About this exercise — Copy the lines of the data below exactly, starting at the first and stopping after the line that contains "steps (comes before"; include no pictures.

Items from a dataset
——

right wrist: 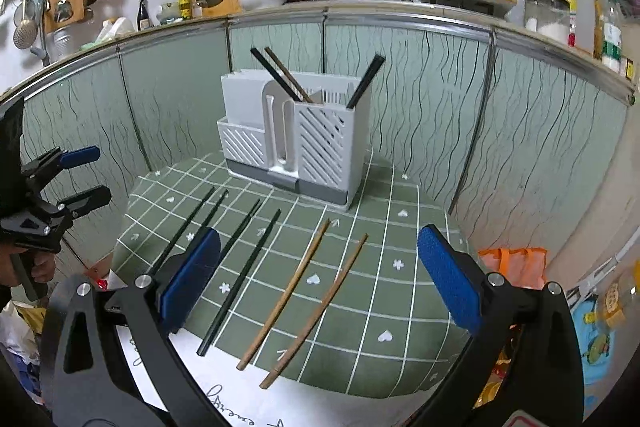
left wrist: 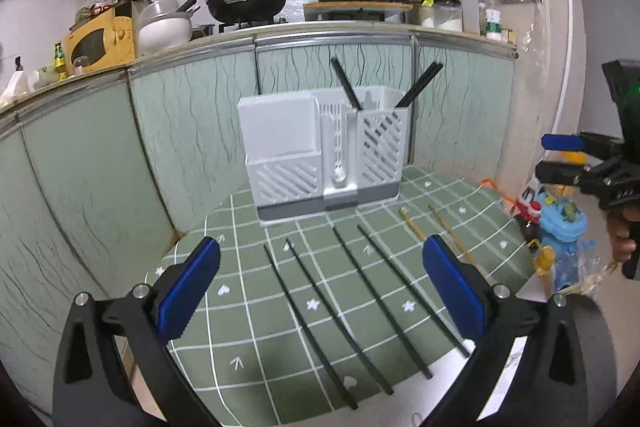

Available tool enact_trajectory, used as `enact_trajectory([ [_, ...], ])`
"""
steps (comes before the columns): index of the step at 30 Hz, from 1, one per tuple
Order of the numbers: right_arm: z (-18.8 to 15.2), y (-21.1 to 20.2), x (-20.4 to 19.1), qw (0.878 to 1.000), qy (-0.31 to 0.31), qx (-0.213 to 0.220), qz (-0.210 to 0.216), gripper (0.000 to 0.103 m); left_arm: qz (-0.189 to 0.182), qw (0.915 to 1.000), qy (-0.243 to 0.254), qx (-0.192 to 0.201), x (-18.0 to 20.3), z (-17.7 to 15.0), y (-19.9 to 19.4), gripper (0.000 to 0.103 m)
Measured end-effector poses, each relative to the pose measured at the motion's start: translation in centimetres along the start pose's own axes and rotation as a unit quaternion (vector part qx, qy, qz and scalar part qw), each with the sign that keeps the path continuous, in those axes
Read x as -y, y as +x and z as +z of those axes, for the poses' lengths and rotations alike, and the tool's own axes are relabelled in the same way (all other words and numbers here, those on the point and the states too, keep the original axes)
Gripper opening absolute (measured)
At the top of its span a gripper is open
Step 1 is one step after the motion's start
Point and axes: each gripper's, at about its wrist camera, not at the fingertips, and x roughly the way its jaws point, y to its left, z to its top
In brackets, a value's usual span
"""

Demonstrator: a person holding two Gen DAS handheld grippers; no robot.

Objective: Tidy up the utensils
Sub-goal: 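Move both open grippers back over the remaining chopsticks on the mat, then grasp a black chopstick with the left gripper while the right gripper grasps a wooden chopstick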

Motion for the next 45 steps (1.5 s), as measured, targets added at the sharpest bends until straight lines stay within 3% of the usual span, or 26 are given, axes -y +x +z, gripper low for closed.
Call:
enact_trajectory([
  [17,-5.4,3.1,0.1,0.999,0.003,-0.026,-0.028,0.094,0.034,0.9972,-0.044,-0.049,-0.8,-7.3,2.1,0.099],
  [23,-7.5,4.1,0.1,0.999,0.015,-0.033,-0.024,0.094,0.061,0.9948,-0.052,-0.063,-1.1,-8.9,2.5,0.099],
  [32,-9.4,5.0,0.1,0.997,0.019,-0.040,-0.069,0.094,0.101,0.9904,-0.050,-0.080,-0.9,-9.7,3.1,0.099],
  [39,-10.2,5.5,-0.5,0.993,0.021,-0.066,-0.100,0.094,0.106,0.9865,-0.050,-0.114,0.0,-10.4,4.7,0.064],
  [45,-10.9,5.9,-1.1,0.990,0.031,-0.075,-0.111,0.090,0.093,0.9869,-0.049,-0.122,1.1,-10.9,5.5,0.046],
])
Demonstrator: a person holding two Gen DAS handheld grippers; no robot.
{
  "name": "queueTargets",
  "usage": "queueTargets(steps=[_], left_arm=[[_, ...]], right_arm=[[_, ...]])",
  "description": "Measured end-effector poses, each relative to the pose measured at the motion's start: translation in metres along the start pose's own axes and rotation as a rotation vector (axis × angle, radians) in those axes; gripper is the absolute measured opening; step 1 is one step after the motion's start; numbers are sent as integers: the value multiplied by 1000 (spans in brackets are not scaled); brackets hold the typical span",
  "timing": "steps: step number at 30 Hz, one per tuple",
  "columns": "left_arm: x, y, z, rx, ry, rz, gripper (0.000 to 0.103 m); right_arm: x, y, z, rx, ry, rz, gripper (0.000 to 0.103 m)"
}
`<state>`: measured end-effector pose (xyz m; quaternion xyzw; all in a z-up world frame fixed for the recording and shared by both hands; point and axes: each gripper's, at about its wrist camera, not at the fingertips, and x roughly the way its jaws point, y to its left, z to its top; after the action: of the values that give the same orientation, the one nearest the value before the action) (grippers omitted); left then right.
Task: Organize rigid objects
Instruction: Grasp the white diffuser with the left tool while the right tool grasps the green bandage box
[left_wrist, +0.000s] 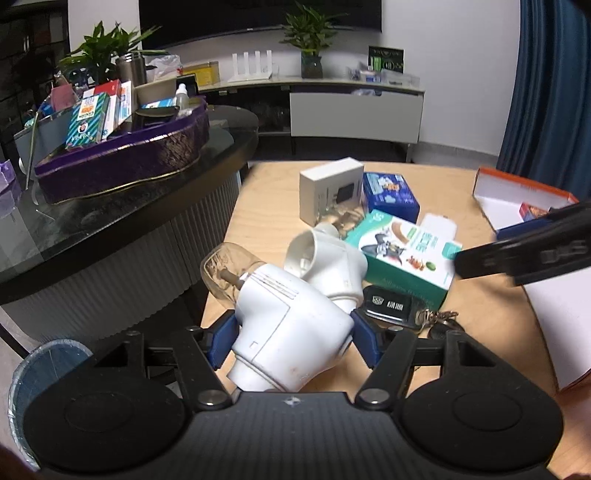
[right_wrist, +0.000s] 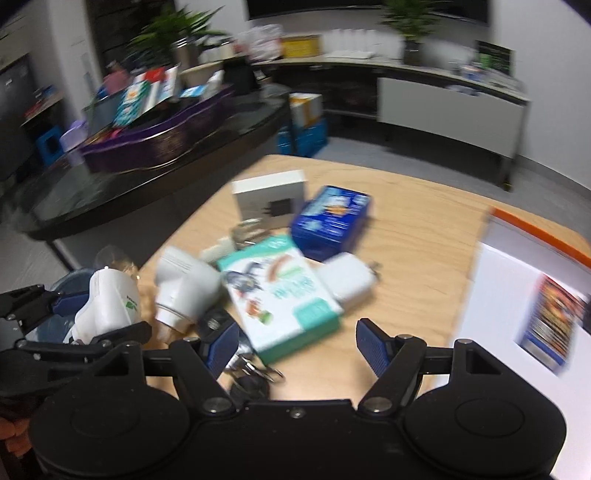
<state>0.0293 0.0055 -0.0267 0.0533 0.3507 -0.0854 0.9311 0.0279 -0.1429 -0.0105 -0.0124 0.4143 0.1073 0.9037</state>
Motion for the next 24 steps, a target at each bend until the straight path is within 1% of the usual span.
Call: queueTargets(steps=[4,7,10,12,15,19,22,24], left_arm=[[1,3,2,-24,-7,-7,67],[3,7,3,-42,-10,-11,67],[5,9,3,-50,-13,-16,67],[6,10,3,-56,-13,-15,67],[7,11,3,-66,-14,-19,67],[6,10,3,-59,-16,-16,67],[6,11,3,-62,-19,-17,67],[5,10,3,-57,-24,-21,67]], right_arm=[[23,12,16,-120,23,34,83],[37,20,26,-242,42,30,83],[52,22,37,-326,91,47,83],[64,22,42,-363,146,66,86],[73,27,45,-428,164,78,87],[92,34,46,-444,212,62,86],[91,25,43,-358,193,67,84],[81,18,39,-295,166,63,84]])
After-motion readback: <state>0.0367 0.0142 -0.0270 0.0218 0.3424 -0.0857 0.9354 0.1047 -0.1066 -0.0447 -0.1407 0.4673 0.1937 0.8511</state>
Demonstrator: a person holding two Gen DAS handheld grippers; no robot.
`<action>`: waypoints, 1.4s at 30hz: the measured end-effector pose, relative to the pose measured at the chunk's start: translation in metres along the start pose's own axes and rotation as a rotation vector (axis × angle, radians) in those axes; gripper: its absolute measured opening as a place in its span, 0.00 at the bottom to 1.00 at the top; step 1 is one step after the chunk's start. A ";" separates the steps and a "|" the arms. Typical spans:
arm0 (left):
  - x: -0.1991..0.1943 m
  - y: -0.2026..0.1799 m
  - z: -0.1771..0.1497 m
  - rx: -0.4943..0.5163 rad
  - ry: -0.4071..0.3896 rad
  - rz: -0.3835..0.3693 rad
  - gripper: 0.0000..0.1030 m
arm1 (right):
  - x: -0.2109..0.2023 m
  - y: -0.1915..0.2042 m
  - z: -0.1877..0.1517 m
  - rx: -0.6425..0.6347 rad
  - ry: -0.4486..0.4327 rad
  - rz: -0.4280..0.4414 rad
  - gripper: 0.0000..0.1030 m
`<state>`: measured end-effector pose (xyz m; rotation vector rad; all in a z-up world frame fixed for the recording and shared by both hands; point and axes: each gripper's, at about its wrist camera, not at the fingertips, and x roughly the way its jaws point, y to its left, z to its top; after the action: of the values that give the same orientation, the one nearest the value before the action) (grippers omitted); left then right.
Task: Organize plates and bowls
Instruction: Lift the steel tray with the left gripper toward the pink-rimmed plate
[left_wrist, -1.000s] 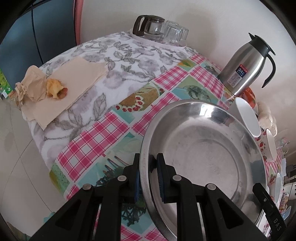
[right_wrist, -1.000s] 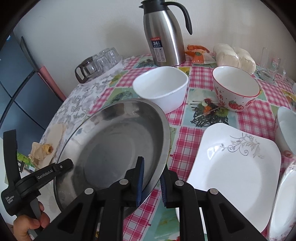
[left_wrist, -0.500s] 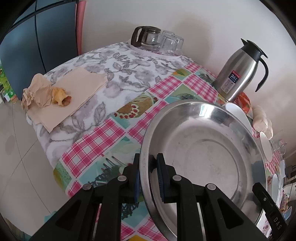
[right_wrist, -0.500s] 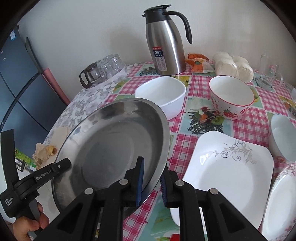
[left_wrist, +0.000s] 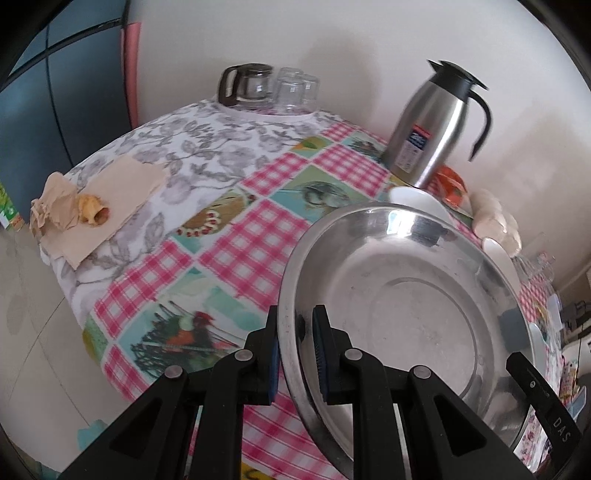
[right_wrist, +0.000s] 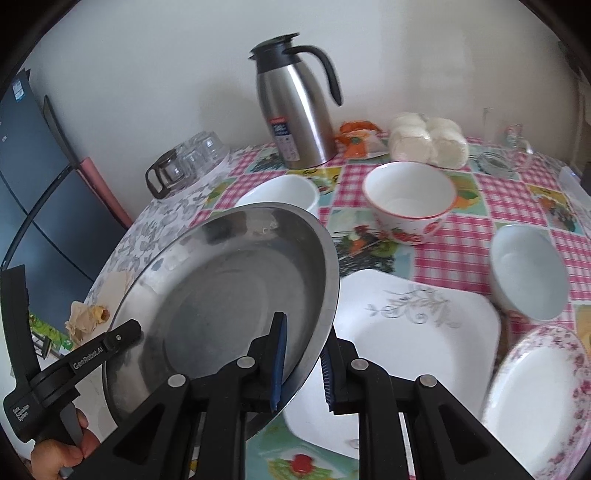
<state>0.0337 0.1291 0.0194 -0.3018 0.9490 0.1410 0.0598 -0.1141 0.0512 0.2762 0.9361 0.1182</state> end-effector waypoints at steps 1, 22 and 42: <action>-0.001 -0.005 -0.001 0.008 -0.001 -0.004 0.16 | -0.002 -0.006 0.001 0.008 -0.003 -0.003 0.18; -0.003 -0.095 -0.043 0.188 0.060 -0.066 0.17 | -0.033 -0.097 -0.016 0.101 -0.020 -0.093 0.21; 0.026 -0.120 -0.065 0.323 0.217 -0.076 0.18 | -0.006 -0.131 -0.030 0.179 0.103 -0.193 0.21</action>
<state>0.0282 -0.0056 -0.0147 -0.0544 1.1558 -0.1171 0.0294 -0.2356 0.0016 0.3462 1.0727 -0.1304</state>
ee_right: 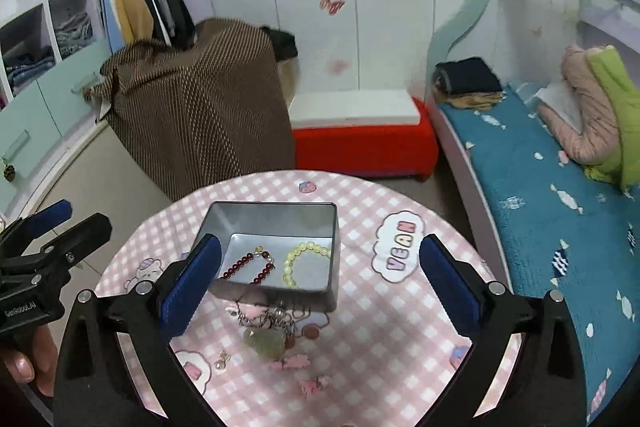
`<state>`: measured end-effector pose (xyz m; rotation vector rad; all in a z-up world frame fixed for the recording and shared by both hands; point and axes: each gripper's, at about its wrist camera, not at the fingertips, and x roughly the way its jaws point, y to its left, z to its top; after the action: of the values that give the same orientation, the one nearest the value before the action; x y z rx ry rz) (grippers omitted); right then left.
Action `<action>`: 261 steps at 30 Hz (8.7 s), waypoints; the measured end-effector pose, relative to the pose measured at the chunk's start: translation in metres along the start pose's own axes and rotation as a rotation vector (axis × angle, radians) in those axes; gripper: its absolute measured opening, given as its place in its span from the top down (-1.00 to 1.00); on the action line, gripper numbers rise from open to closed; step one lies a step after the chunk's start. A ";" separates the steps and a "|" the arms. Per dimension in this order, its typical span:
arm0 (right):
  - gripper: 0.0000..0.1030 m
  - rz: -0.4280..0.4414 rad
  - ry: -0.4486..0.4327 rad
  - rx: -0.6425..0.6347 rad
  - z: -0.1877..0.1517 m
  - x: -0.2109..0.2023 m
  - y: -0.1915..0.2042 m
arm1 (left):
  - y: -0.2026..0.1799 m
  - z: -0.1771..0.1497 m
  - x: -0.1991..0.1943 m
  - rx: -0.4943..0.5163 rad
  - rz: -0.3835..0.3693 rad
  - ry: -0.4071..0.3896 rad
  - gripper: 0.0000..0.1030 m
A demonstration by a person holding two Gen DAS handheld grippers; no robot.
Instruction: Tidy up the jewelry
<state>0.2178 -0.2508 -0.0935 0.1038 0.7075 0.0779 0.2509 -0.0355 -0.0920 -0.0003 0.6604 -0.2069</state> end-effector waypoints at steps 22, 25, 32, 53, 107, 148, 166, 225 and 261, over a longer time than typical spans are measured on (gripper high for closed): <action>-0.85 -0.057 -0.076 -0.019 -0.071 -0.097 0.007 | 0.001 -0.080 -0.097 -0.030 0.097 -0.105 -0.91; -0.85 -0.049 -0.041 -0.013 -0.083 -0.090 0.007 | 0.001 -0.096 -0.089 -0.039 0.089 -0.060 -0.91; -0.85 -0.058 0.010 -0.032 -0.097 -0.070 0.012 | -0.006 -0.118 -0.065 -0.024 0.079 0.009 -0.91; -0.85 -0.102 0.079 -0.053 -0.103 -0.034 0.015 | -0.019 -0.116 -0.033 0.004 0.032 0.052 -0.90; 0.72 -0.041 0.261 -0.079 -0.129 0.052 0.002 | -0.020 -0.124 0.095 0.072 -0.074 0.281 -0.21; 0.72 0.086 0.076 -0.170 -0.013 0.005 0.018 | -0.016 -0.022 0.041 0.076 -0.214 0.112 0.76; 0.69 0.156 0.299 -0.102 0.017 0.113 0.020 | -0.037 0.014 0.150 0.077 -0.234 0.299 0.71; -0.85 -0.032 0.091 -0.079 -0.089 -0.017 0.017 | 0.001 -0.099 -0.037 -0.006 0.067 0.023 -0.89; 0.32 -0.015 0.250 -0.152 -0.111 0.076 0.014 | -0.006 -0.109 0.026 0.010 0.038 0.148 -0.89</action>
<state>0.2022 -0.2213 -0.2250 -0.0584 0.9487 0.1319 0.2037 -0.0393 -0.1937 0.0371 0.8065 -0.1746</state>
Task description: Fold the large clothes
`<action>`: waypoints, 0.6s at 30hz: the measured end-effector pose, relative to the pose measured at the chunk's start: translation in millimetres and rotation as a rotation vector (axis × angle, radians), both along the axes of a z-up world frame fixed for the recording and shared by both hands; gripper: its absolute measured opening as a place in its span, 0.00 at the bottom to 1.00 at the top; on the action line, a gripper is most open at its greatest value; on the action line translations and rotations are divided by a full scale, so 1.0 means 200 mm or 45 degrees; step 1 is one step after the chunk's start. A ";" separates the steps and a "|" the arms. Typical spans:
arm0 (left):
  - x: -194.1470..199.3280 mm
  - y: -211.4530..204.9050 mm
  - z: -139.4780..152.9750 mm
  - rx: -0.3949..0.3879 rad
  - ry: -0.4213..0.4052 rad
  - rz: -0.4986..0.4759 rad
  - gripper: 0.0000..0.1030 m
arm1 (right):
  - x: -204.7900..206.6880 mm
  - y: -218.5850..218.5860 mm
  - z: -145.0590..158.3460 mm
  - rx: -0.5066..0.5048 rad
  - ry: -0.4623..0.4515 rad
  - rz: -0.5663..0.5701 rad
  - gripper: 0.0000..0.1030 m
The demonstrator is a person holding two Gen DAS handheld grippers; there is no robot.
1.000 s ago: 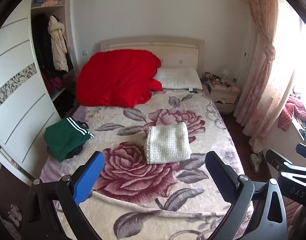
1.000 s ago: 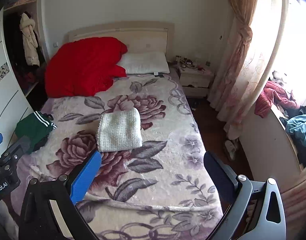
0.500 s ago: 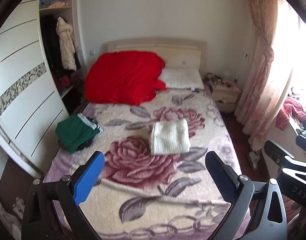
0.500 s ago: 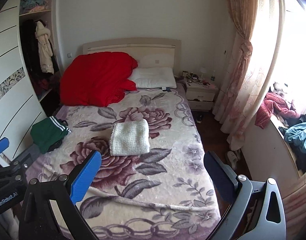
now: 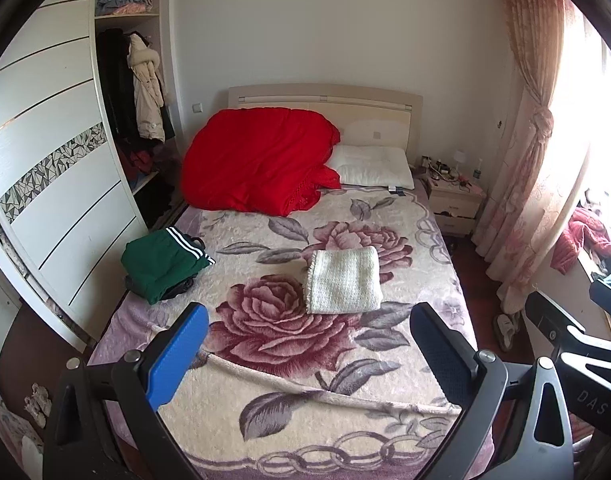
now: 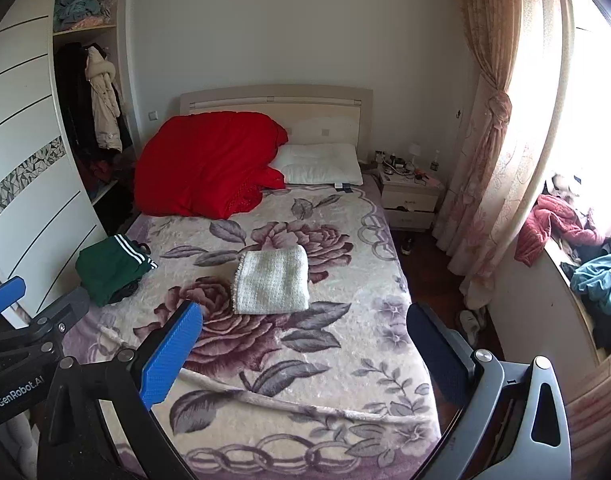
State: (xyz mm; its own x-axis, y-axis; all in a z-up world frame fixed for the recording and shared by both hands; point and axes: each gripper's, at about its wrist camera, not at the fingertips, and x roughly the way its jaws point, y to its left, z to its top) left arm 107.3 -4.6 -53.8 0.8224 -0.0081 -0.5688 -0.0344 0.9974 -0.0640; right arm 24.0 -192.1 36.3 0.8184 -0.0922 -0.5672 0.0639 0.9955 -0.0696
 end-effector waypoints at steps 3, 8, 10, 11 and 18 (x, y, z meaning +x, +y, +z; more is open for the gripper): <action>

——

Reply to the task —
right wrist: 
left wrist: 

Available tool enact_trajectory, used as `enact_trajectory([ [_, ...], ])`
"""
steps (comes before the columns): index of the step at 30 Hz, from 1, one per tuple

No further answer is required.